• **WHAT YOU WILL DO**:
The listing must be copied out in full and exactly; no images go with it.

• **DATA EXCERPT**:

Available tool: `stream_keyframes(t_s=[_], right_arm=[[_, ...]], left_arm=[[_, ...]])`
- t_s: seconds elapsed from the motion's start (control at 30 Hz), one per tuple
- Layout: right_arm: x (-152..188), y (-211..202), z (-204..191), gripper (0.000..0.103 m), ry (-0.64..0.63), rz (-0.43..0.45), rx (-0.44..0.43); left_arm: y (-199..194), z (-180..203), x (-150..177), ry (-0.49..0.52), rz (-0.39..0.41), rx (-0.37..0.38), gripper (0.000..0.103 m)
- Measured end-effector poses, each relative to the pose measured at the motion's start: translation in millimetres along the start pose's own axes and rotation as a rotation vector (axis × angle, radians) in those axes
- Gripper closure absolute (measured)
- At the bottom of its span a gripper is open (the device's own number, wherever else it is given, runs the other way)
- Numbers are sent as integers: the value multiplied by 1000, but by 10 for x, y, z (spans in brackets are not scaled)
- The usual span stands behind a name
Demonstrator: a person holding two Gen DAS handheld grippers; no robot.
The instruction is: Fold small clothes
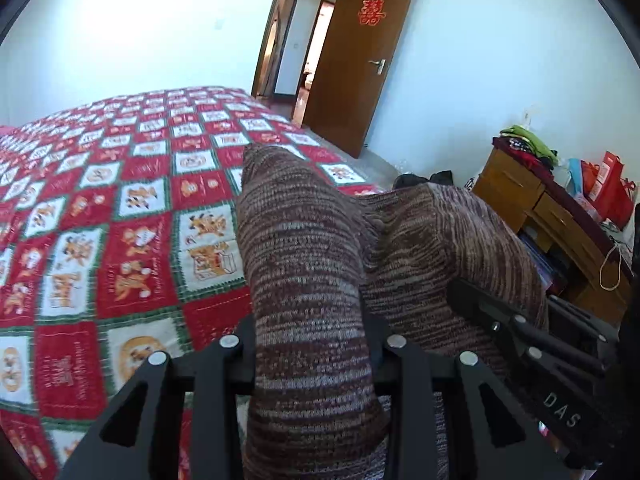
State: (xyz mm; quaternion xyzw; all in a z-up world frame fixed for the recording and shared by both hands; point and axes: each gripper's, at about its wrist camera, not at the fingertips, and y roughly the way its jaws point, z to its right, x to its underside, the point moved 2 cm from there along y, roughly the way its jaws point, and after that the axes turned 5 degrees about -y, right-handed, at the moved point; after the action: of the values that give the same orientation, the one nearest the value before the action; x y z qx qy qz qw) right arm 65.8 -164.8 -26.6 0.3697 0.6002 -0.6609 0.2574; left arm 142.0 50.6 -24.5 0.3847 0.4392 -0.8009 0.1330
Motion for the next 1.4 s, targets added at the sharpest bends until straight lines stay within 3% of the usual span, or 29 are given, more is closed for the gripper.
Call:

• **YOUR SOLUTION**:
Available tool: `stream_keyframes(t_s=[_], right_arm=[[_, ...]], left_arm=[[_, ...]])`
- t_s: seconds elapsed from the motion's start (control at 30 Hz), one per tuple
- Layout: right_arm: x (-152..188), y (-211..202), z (-204..191), gripper (0.000..0.103 m), ry (-0.64..0.63), rz (-0.43..0.45), rx (-0.44..0.43); left_arm: y (-199..194), z (-180..203), x (-150..177), ry (-0.49..0.52), rz (-0.39..0.41), rx (-0.37..0.38), gripper (0.000..0.103 m)
- Measured end-effector poses, each relative to the pose measured at the motion's start: translation in millimetres along the start pose's own axes and rotation as a rotation vector (axis × angle, radians) in those axes
- Gripper closure absolute (measured)
- At the bottom of its span a gripper is open (the device's own number, wherever else it is given, runs the other way)
- Numbers are sent as integers: the value multiplied by 1000, but by 10 for x, y, z (spans in brackets are not scaled)
- The usual span stands behind a name
Demonstrator: a person holding two Gen DAS handheld grippers; no robot.
The instruction is: Fold small clothes
State: (xyz mm; quaternion xyzw; all in a z-up world frame fixed for the recording and shared by both hands; point and axes: each gripper's, at about its wrist camera, not at the fingertips, and y roughly the way its jaws point, z to its right, x to its underside, the point moved 2 cm from there along y, roughly the way its jaws point, and after that the axes turned 5 degrees about -y, right-handed, at the moved point; after the action: of the values that give the same orientation, the one nearest the value before the action; x y z qx qy qz qw) right arm 65.8 -164.8 -26.6 0.3697 0.6002 -0.6609 0.2574; left arm 142.0 50.6 -24.5 0.3847 0.4392 -0.8009 0.1330
Motion for the next 1.4 s, targets added at the sharpest bends until straight lines stay within 3% of the usual span, or 29 are given, more is closed for the gripper.
Call:

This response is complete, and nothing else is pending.